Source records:
=== Begin Enclosure ===
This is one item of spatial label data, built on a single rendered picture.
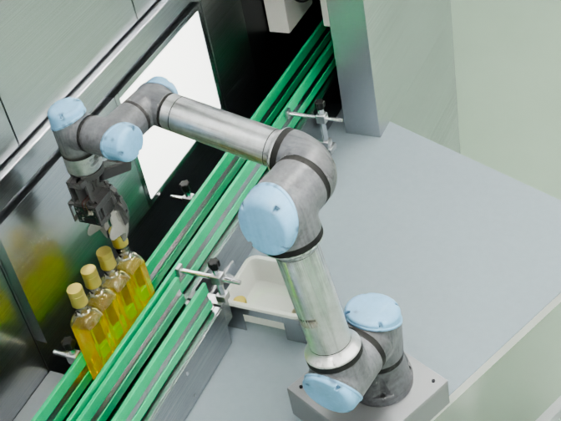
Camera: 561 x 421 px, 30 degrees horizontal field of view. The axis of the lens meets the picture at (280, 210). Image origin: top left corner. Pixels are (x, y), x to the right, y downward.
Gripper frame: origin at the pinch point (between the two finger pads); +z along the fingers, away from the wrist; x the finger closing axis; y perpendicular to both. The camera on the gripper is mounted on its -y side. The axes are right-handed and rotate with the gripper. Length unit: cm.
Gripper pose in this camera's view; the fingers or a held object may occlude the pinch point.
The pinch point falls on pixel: (116, 232)
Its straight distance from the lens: 231.5
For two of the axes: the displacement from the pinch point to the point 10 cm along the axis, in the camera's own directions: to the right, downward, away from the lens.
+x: 9.0, 1.6, -4.1
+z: 1.6, 7.5, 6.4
=== End Enclosure ===
**AIM OF THE EXERCISE**
The answer must consist of the lines from the one with "For two of the" through the final line of the entries above, exactly as they are, and nothing else.

**EXERCISE RESULT**
For two of the axes: the displacement from the pinch point to the point 10 cm along the axis, in the camera's own directions: to the right, downward, away from the lens.
+x: 9.0, 1.6, -4.1
+z: 1.6, 7.5, 6.4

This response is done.